I hadn’t heard of the Stephen Hopkins vs. Stier. Liberty Ships are interesting because, according to Wiki:

Mass-produced on an unprecedented scale, the Liberty ship came to symbolize U.S. wartime industrial output . . . Eighteen American shipyards built 2,710 Liberty ships between 1941 and 1945, easily the largest number of ships produced to a single design.

Only 4 exist today but apparently many lasted far beyond their original five-year design life. I’m not sure the Germans could have done this. They would have over-built them. Scroll down a little in that Wiki article and there’s an interesting time-lapse photo gallery of the construction of a Liberty ship, starting from Day 2 (laying of the keel plates) to day 24 (ship ready for launching).

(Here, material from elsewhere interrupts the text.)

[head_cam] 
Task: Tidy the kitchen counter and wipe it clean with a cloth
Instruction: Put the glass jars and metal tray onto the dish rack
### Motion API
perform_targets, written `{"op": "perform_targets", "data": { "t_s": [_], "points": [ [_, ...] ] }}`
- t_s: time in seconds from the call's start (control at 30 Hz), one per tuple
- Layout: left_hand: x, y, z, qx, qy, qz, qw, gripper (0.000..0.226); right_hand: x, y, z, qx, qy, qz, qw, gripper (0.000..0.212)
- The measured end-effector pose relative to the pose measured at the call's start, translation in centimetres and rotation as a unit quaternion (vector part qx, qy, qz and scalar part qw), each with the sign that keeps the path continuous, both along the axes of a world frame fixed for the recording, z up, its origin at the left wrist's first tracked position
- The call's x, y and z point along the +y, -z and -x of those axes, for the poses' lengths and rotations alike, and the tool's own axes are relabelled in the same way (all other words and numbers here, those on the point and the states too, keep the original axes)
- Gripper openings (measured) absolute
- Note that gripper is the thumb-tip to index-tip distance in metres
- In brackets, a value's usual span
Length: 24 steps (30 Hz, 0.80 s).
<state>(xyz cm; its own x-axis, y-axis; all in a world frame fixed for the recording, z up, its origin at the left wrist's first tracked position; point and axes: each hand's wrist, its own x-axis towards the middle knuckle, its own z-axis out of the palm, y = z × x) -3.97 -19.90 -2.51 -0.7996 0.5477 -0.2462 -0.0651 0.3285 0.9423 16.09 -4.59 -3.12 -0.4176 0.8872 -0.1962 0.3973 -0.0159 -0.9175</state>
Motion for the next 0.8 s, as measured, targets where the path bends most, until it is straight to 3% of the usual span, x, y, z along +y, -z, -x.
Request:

Yikes. That’s fast production. But for a while there, the Germans could sink them (or other vessels) about as fast as they could be built.

All in all, Action in the North Atlantic is an effective historical movie. I highly recommend it.

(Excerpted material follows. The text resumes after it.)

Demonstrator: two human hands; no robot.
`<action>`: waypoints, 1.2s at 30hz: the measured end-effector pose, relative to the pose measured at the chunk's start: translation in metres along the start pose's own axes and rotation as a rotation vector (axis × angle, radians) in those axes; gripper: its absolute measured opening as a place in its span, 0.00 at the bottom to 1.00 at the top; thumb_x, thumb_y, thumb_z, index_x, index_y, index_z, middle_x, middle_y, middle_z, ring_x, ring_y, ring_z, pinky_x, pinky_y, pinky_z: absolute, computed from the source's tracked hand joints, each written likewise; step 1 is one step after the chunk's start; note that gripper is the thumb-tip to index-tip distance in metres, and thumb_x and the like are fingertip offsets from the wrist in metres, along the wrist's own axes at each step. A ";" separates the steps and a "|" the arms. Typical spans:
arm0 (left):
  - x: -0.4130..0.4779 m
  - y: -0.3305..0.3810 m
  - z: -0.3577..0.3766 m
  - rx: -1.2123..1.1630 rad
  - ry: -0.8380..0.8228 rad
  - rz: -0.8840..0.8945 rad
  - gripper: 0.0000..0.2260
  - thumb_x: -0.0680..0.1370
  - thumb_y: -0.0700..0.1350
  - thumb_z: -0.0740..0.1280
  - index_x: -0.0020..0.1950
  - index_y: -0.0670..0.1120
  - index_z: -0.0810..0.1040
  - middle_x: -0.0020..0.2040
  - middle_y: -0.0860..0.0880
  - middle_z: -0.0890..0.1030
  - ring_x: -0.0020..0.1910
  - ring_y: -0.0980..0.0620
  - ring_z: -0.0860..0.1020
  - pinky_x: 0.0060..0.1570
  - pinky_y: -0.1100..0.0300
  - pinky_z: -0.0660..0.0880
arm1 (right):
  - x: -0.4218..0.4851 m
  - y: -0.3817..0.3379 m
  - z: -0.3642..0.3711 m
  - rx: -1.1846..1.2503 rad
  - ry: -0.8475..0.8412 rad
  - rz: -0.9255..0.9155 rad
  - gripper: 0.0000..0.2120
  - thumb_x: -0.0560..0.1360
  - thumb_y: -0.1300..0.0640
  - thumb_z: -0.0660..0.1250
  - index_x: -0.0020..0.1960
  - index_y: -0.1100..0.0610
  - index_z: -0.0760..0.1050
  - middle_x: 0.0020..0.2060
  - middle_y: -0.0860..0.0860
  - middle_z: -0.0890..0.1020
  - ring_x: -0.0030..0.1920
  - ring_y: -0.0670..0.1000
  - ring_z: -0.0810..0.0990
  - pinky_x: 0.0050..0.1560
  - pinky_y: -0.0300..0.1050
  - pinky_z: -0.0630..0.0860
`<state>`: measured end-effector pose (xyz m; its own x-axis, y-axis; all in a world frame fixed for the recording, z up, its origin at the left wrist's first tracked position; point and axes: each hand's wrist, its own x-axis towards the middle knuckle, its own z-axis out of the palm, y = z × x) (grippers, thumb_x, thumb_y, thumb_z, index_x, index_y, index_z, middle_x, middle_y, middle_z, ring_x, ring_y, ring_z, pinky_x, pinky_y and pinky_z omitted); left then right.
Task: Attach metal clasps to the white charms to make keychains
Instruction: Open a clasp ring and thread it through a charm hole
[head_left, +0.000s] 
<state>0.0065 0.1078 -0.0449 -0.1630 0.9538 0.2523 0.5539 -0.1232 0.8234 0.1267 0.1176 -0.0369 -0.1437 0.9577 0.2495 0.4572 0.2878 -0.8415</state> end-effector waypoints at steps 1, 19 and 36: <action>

On the other hand, I can take or leave A Passage to Marseille. It’s too slow to develop and it’s story-telling through two-layers of flashbacks (flashbacks within flashbacks, if you can believe it) isn’t particularly hard to follow but it begs the question: Who would want to follow it?

This is a movie that has star power but unfortunately that’s about all it has. Yes, there are some good moments with Bogie shooting at German planes but those moments are too few and far between. I guess we’re supposed to be so dazzled by the band getting back together again (Bogart, Rains, Lorre) that we don’t notice the thin script. One reviewer calls it “Papillon in flashback” which isn’t far from the truth. One is better off watching the original (which would come much later, of course) with Steve McQueen and Dustin Hoffman.

If one wants to watch a French resistance movie, I recommend The Train with Burt Lancaster. His French accent is as non-existent as Bogie’s but it’s a very good movie.